Unlike something like "Back to the Future 2" , which self-consciously parodied the futuristic genre with the video phone and earned the right toward a superficial reading, I think that the creators of "The Star Wars Holiday Special" understand the nature of the video phone and have appropriated it for what they think is a positive context. They think that the assimilating properties of the video phone (and by extension television) are a plus. Even though he had nothing to do with it, George Lucas should be blamed for the existence of "The Star Wars Holiday Special". The entire thing stems from the one significant flaw with "Star Wars": it's a political film that has been made apolitical. "Star Wars" was originally a Vietnam allegory with the evil (imperialist!) Empire representing the United States and the Alliance representing the North Vietnamese. It's sort of a hippy dippy movie. The idea of "The Force" is a hodge-podge of Eastern philosophy. The Alliance is made up of all nations, (with the inclusion of Chewbacca in "A New Hope" anyways) whereas the Empire is all lilly-white guys with the occasional robot. In later entries the pampered Princess Leia, without comment one way or the other, sheds her white robes for military fatigues to fight along side her lover: the roguish Han Solo. But it seems that Lucas may have coded it a little too well. One doesn't associate the Empire with Imperialism, but just with "evil", evil not needing any explanation. Just ask Ronald Reagan.

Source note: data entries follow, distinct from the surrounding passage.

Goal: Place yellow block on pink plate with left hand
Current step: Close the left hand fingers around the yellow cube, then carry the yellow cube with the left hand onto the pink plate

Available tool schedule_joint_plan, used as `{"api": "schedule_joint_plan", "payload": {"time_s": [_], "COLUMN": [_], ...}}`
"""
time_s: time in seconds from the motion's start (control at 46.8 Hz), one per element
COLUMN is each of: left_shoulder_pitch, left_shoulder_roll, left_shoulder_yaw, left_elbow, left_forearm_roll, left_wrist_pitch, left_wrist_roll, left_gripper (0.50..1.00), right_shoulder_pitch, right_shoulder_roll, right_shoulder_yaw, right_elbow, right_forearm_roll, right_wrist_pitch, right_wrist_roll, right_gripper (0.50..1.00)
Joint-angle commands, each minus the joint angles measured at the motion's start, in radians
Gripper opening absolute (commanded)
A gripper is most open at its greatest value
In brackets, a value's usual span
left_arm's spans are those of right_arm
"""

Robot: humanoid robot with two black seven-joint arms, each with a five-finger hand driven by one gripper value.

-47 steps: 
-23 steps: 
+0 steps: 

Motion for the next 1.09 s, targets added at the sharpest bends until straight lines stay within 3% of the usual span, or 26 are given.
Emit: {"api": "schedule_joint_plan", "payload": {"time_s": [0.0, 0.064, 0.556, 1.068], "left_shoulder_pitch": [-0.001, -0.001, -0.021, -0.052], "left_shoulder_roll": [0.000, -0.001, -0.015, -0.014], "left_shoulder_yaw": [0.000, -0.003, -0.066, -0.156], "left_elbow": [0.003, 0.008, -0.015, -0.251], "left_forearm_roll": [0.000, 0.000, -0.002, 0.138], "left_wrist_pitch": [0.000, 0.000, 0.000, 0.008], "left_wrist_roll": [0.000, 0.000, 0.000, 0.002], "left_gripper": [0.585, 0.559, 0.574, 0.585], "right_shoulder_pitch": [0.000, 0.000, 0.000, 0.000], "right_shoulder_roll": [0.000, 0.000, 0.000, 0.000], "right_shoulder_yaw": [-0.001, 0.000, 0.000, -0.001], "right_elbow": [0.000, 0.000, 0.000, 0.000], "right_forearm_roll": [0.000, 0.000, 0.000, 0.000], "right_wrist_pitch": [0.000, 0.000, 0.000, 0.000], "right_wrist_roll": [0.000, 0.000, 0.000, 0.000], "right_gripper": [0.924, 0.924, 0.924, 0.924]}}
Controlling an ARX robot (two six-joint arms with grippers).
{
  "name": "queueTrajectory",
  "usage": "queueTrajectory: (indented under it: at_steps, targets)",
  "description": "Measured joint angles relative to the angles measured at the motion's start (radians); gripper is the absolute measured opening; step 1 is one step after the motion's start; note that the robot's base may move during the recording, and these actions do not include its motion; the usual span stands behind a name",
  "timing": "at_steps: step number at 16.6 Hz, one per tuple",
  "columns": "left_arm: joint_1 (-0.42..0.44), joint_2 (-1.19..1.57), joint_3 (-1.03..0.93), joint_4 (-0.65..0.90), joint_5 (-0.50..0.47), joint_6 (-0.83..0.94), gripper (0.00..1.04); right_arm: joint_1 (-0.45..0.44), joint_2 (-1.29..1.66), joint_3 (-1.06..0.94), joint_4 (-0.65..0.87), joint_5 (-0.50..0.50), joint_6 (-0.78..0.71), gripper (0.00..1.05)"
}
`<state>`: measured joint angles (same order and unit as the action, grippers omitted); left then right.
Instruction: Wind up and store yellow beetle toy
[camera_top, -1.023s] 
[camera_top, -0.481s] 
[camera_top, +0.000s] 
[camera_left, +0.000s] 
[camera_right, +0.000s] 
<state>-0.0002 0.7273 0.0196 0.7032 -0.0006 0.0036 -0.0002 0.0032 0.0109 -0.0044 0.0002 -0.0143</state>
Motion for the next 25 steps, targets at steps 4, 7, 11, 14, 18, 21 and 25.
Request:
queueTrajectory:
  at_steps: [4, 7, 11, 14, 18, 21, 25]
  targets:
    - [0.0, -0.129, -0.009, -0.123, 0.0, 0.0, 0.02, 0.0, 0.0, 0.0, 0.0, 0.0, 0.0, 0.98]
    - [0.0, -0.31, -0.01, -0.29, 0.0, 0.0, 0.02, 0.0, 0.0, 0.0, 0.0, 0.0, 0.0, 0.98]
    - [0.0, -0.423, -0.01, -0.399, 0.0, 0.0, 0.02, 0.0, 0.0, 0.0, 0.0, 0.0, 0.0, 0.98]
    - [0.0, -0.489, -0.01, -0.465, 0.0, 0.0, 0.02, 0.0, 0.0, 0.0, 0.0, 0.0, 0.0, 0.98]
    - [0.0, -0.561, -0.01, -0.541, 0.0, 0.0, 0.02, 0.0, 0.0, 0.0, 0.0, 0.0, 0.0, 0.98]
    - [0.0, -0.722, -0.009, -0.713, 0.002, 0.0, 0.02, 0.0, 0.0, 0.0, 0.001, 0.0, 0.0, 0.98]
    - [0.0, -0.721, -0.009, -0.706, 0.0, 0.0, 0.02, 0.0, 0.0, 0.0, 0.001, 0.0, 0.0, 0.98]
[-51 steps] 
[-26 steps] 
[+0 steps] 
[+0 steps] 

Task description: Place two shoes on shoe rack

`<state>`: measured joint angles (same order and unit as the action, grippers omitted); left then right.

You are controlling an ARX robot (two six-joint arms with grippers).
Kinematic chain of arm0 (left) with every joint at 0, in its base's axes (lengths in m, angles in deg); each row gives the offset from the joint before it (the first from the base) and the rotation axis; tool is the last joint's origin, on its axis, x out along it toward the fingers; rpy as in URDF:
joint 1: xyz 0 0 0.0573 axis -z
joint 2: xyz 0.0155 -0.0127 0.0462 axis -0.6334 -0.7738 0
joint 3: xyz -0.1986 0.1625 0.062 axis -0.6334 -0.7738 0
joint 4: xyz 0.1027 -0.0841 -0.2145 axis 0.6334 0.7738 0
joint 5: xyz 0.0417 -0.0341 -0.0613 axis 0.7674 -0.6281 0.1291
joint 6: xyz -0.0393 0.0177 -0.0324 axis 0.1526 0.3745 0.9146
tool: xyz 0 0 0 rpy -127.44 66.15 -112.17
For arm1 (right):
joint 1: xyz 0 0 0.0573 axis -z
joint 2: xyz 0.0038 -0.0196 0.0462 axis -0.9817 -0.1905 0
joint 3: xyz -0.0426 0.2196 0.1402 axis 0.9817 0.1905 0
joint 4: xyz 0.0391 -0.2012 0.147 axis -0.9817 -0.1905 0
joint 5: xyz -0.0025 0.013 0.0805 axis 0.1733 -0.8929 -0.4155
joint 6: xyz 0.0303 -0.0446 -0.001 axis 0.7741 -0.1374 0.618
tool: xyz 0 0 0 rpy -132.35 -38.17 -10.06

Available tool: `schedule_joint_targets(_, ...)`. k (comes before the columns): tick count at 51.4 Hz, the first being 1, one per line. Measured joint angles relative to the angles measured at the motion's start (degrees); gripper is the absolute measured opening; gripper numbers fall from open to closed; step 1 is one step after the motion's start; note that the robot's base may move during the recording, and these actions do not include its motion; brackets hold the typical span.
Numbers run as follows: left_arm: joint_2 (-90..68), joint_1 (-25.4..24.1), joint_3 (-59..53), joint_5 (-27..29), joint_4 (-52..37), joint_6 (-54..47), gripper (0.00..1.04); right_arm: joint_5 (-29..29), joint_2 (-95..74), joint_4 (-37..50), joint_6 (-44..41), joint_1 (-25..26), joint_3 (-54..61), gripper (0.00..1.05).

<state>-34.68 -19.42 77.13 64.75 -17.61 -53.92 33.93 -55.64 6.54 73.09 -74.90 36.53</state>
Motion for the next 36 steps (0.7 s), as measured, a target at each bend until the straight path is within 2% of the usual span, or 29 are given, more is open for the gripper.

While there is a brief suggestion that "The Star Wars Holiday Special" represents Joe Sixpack coming to terms with the Vietnam conflict, (Art Carney, who had previously testified to being a friend of the rebellion, mentions to an Imperial guard that his son is in the military and "loves it" reminding of the portable-toilet-man in Michael Wadleigh's 1970 "Woodstock") much of the film's political content amounts to little more but me-tooism. By the end Princess Leia talks about how they all seem different but are united in their common fight against the forces of evil. Well, of course. Nobody likes evil. "The Star Wars Holiday Special" is social protest for retards; read: social protest that excludes no one also in the room. The video phone consolidates the Alliance and the Empire into this one big television addicted glob. The Alliance is good, and the Empire is evil, but they both love their television. The culture of television is, by necessity perhaps, tied into a culture of domesticity. In the original "Star Wars" films, it's domesticity that is seen as the enemy. Homelife isn't evil, but enables evil. Staying out home instead of joining the rebellion proves to be ineffectual in overthrowing the Empire as well as stifling to Luke Skywalker's spiritual development. In "The Star Wars Holiday Special" watching the boob tube is fighting the power. And the warrior Chewbacca is not the focus of the piece, but his family at home; implying that a Dad's place is not in fighting the good war but staying at home to suckle on the glass teat with his loved ones. The frivolousness and overly broad political scope of "The Star Wars Holiday Special" is it's true underlying message. It's telling you to watch your "Maude" and drink your Ovaltine. Television is good for you and it's good for your family and it fights evil. Glurge!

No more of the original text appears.